True, not all 40 mil iPhone owners are comic readers - but that's the size of the potential comic reading audience - which is, I'm pretty sure, bigger than the potential comic reading audience who know where their local comic shop is.
Which I'm not disputing. Comic stores are a niche outlet that cater to a specific subset of comic art (the North American monthly), but comics and the comic form existed long before comic stores did, and the Apple tablet isn't even out yet.
Horse>cart?
Not sure what you feel is a 'vague idea of digital reading'?
Well I
read comics, but even I have questions about where to start with digital, like price, subscription models, format, impact on story flow while navigating around the digital (I presume proprietary) comic story, but the potential 'new' audience of clueless masses will have even more questions that will stretch your brain to snapping point and any one of them could be a deal-breaker, no atter how small or banal the issue may seem.
"What's a good comic?"
"Where do I buy them?"
"How much?"
"How do I read them?"
"Can I go back?"
"Why is it so long/short?"
"Is that all the story there is?"
"Why is it not like the book/film/cartoon?"
IDW's Star Trek tie in comic sold as many copies on the iPhone as it did in print.
Detective Comics sold millions when Tim Burton's Batman hit theaters - summer blockbusters shifting spin-off merchandise is nothing new, and the only thing that's changed since 1989 is the availability of comics.
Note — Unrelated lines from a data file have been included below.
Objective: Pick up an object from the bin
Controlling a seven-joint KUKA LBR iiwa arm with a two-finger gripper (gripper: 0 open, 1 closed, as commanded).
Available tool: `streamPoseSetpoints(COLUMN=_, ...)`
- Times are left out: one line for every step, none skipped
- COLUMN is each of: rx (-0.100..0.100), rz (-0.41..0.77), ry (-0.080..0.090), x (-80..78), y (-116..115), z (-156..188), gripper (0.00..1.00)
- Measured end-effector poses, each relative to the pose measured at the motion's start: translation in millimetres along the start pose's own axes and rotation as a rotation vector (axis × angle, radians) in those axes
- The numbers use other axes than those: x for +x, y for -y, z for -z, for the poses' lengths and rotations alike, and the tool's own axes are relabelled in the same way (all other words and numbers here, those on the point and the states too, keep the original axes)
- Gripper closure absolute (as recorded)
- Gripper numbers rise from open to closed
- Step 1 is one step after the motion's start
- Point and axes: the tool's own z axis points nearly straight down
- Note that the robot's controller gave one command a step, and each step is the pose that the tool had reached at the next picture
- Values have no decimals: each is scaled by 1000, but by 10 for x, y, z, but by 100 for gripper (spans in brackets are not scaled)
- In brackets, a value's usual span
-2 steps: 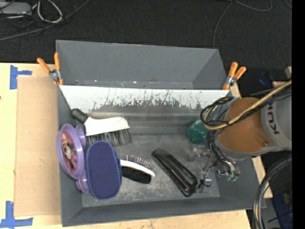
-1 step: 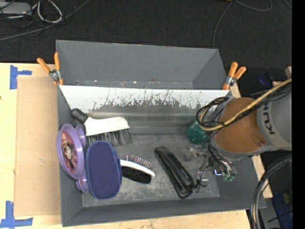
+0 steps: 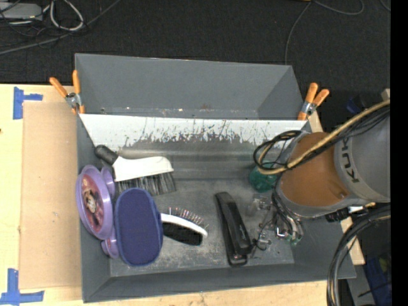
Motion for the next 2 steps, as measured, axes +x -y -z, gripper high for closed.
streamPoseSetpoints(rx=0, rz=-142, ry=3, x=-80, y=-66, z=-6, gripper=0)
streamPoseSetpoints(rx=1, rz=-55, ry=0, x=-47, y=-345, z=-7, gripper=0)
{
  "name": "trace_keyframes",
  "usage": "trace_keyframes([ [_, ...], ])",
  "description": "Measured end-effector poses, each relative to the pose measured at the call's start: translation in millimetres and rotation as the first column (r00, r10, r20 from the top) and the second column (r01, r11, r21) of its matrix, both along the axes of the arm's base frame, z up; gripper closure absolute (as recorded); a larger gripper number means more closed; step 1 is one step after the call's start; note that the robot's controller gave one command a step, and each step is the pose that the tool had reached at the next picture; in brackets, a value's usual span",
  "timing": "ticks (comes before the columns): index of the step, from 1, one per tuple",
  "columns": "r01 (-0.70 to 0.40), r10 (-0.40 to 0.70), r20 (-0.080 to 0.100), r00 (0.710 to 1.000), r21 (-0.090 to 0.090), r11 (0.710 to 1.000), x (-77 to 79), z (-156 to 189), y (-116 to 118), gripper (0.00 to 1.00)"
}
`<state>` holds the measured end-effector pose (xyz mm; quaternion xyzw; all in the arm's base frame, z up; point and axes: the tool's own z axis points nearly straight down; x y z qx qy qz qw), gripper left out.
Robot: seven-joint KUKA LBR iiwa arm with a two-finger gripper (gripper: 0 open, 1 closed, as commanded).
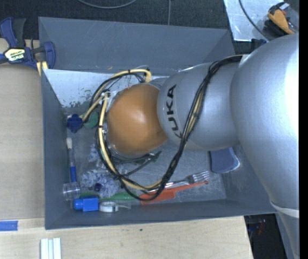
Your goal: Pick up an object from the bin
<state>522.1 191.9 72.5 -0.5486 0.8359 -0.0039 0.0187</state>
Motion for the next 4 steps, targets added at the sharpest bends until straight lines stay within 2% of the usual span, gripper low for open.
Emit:
trace_keyframes([
  [1,0.0,0.0,0.0,1.0,0.0,1.0,0.0,0,0,1.0],
  [2,-0.044,0.044,0.004,0.999,0.001,0.999,-2.6,2,52,1.0],
  [3,-0.088,0.088,0.005,0.996,-0.001,0.996,2.1,2,50,1.0],
  [4,-0.089,0.089,0.011,0.996,0.0,0.996,-2.7,1,49,1.0],
])
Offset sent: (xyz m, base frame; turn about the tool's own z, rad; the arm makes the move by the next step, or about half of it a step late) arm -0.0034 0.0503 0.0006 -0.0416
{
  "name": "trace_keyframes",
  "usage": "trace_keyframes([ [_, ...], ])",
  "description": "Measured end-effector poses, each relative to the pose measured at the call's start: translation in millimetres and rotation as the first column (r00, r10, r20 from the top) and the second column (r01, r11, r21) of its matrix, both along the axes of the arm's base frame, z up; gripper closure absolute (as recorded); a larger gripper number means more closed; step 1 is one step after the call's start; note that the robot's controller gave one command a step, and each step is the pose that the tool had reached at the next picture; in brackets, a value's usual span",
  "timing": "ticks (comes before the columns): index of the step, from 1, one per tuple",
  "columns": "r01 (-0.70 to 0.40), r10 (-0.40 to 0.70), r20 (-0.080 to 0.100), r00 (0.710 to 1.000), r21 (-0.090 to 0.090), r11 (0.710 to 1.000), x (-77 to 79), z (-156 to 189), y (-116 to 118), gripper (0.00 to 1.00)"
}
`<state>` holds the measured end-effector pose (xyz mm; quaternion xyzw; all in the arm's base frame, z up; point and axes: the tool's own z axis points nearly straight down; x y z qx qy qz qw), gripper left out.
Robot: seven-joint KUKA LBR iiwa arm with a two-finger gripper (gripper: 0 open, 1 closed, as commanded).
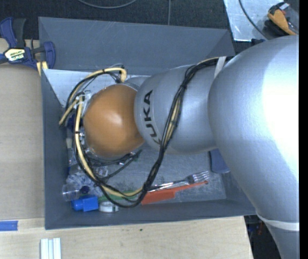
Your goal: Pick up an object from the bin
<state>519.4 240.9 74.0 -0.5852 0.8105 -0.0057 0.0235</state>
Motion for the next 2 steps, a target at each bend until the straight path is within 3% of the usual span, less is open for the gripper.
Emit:
trace_keyframes([
  [1,-0.13,0.13,0.006,0.991,0.0,0.991,20.4,-1,-50,1.0],
  [2,0.038,-0.038,0.003,0.999,0.003,0.999,-29.1,-1,3,1.0],
])
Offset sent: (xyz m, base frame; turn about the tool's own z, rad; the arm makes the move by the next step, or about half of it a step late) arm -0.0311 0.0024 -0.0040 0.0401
The Star Trek tie-in was also a standard comic and not made specifically for digital distribution.
The only vague thing, so far, is whether this tablet will happen (it will) and whether it will be capable of displaying comics (it will) (the lingering doubt I have is will 2000AD specifically, be able to use it, and will Apple want to become the ONLY publisher on the device - ensuring all comics are published by Apple?)
Surely a re-lettered version of strips (larger fonts, I'm assuming) isn't that complicated a task for material that's already assembled digitally anyway? As for Apple having a monopoly on digital distribution, they don't
quite have that with iTunes, but there have
still been legal challenges - in France, a successful one that forced them to offer files in formats other than Realplayer - and considering we've both acknowledged at some point that the problem with comics at the minute is their distribution is monopolised through one avenue, do we really want Apple to control what some are hoping is a breakout delivery method?
you don't need a uniform format - you just need decent images and a bit of software that knows how to show them off (and, in fact, a uniform format may be the dullest thing - excluding all sorts of cool and fancy tricks...)
You underestimate the human capacity for stupidity. There are perfectly sensible and intelligent people who can't turn off a computer properly or even use a Wii controller, so ideally what you want to popularise the medium is a 'push button, read comic' model that even some of the less cunning mammals can use. You can reinvent the wheel and add fancy tricks later, but first you actually have to give it to people in a manner which they can use.
When you're publishing digitally, what constitutes a 'bigger publisher'? IDW? BOOM? Dark Horse? (all on iPhone) or Marvel? (which you can buy through iVerse, PanelFly or Comixology's Comic reader).
Perhaps 'publisher' was a poorly chosen word on my part - I meant their recogniseable properties, like the Star Trek tie-in you mentioned which sold loads, or Spider-Man when the new movie hits, or Iron Man, Scott Pilgrim, maybe an A-Team comic? Something that will be in people's faces will shift while it's still fresh in the memory, but not much longer after that - in this regard, the big publishers have a massive head start with their intellectual properties.
in the meantime, small teams are gonna be out-innovating them all over.
I'm not saying it's impossible for breakout hits from unknowns, but I think the idea that the big boys are twiddling their thumbs is optimism at best. Marvel has quite a large digital arm at the moment, and it's bolstered by a huge back catalogue alongside the exclusive content and a crackdown on illegal scanners. They're waiting to swoop on new formats, and if this one is friendly to their existing comics layouts, they won't even have to work that hard.
I'd suggest, too, that what most of us think of as mainstream (something like x-men) will, when a Twilight iphone comic comes out, look like a piddly gnat of a comic in comparison of sales numbers.
But we'll still laugh at it from our high horses, even as we read our comics about wolfosexuals with metal skelingtons and future-cops with no faces fighting skysurfing mobster gorillas. The sad thing is, we'll probably still be absolutely right to do so, and we'll still be outnumbered.